Bench: Rudy Fernandez and whatever we have left of Blake, Webster, Outlaw, Frye, Diogu and Joel coming off the bench.

I wouldn't complain as I purchased my tickets for the games.


----------



## Bulls96 (Jun 25, 2003)

Pax please don’t disappoint me...waste Deng, he is not worth more than 
$9M/year! 

Sign and trade his greedy *** for a mid first round draft pick!
Sign and trade his greedy *** for a mid first round draft pick!
Sign and trade his greedy *** for a mid first round draft pick!
Sign and trade his greedy *** for a mid first round draft pick!
Sign and trade his greedy *** for a mid first round draft pick!
Sign and trade his greedy *** for a mid first round draft pick!
Sign and trade his greedy *** for a mid first round draft pick!
Sign and trade his greedy *** for a mid first round draft pick!


----------



## jnrjr79 (Apr 18, 2003)

BULLHITTER said:


> maybe i don't read so well, dude, where's the "dismissed" part?
> 
> "personally handling"?
> 
> ...



Seriously? You're in charge of the purchasing department for Company X and currently negotiating a contract with Company Y to purchase widgets. Your boss, the president of Company X, comes in and says from here on forward he wanted to "personally handle" this work by "directly negotiating" with with Company Y himself. This is not you being "dismissed" from the negotiations?

If you can't see this, I can't help you.


EDIT: Dude.


----------



## someone (Jul 17, 2007)

I don't really see what the big deal is, big whoop if we lose Deng, we can just sign someone else then, that's probably 10x better.

I know we have a glut of guard, but what if consolidated something like Kirk, Hughes, and gooden for AI. I hear he's on the block.


----------



## King Joseus (May 26, 2003)

People who keep talking Deng down have very short memories, I think.


----------



## BG7 (Jun 25, 2003)

Same for people who talk Gordon down.

We need to bring both of these guys back. Gordon is the most responsible for our return to the playoffs. Hinrich/Nocioni are more responsible than Deng for our playoffs (they were more important in 2 out of the 3 years), but I think Deng clearly made himself the #2 or 1B guy on the team in 2006-2007, and I don't see Hinrich/Nocioni ever getting that back from him.

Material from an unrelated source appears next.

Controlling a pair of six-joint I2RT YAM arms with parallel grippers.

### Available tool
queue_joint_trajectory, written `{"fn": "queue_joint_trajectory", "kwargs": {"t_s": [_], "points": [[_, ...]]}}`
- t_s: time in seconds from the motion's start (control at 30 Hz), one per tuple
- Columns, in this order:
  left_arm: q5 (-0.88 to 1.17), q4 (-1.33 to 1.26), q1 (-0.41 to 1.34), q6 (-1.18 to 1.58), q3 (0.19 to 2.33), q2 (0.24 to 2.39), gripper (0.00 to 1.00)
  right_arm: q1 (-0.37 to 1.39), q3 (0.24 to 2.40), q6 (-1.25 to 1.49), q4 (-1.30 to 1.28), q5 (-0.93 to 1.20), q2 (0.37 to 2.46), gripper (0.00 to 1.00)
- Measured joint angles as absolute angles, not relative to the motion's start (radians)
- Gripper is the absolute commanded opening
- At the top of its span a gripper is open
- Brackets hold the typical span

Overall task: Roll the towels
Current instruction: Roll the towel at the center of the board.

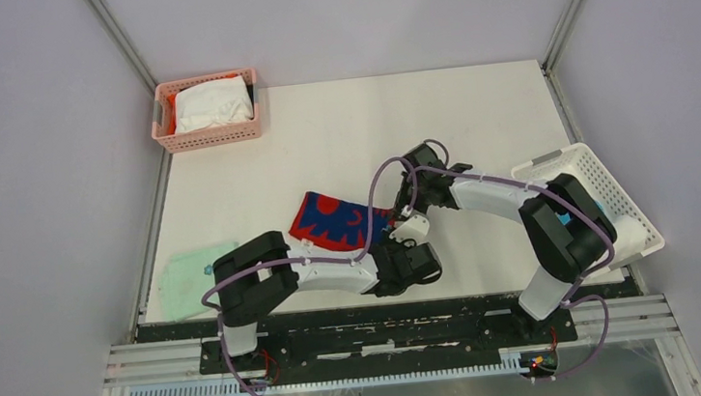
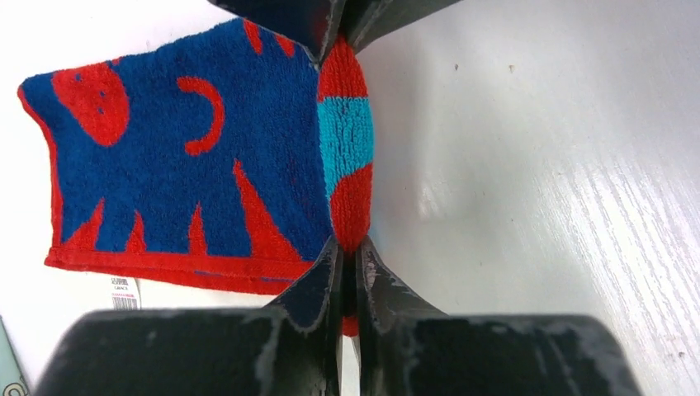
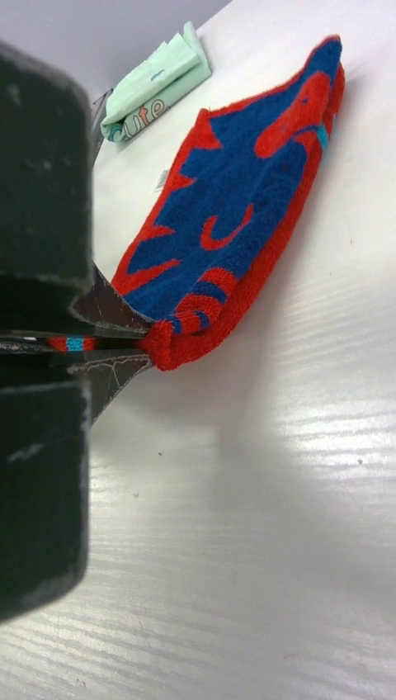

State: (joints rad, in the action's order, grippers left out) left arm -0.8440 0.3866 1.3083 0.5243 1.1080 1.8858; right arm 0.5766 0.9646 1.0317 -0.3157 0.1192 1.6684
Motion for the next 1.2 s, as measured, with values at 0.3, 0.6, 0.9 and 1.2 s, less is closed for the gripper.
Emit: {"fn": "queue_joint_trajectory", "kwargs": {"t_s": [0.3, 0.6, 0.9, 1.2], "points": [[-0.513, 0.163, 1.122, 0.539, 0.854, 1.645, 0.03, 0.582, 0.939, 0.936, -0.254, 0.131, 1.580, 0.40], [0.002, -0.165, 0.795, 0.684, 0.633, 1.562, 0.03, 0.564, 0.826, 0.909, -0.041, 0.203, 1.526, 0.49], [0.356, -0.477, 0.612, 0.897, 0.509, 1.646, 0.03, 0.559, 0.733, 0.924, 0.174, 0.270, 1.608, 0.47], [0.432, -0.564, 0.575, 0.993, 0.479, 1.684, 0.03, 0.553, 0.695, 0.963, 0.327, 0.321, 1.719, 0.48]]}}
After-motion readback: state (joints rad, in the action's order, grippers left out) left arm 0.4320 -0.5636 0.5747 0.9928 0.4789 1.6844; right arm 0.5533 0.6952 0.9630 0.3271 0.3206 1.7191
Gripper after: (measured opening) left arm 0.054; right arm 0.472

Who are we going to sign? We don't have capspace. We could have some in 2010, and go after Lebron or Joe Johnson to play small forward. I think I would rather have Deng than Joe Johnson, and Lebron is going to be hard to get. And if we sign Gordon/Deng, get Thabo/Thomas sorted out with extensions next summer, and get rid of Kirk, we should be able to make a run at a max player regardless in 2010. 

It is sad that we might lose our two best players this summer, and if not this summer, we might have both guys on Qualifying offers, getting ready to bolt somewhere else (I would think Deng to Portland and Gordon to Miami at this point). 

http://www.reinsdork.com/


----------



## King Joseus (May 26, 2003)

OT (well, kind of): Anybody browse the Blazers board at all? There's some ridiculous undervaluing of Deng going on over there.


----------



## bullybullz (Jan 28, 2007)

BG7 said:


> Same for people who talk Gordon down.
> 
> We need to bring both of these guys back. Gordon is the most responsible for our return to the playoffs. Hinrich/Nocioni are more responsible than Deng for our playoffs (they were more important in 2 out of the 3 years), but I think Deng clearly made himself the #2 or 1B guy on the team in 2006-2007, and I don't see Hinrich/Nocioni ever getting that back from him.
> 
> ...


Whatever you say, Mr. Gordon's Agent.


----------



## DaBabyBullz (May 26, 2006)

bullybullz said:


> Whatever you say, Mr. Gordon's Agent.


Priceless!


----------



## The Krakken (Jul 17, 2002)

I had deng rated as the 5th best SF in the league 2 years ago, and rising. How he fell so far off the map is amazing to me.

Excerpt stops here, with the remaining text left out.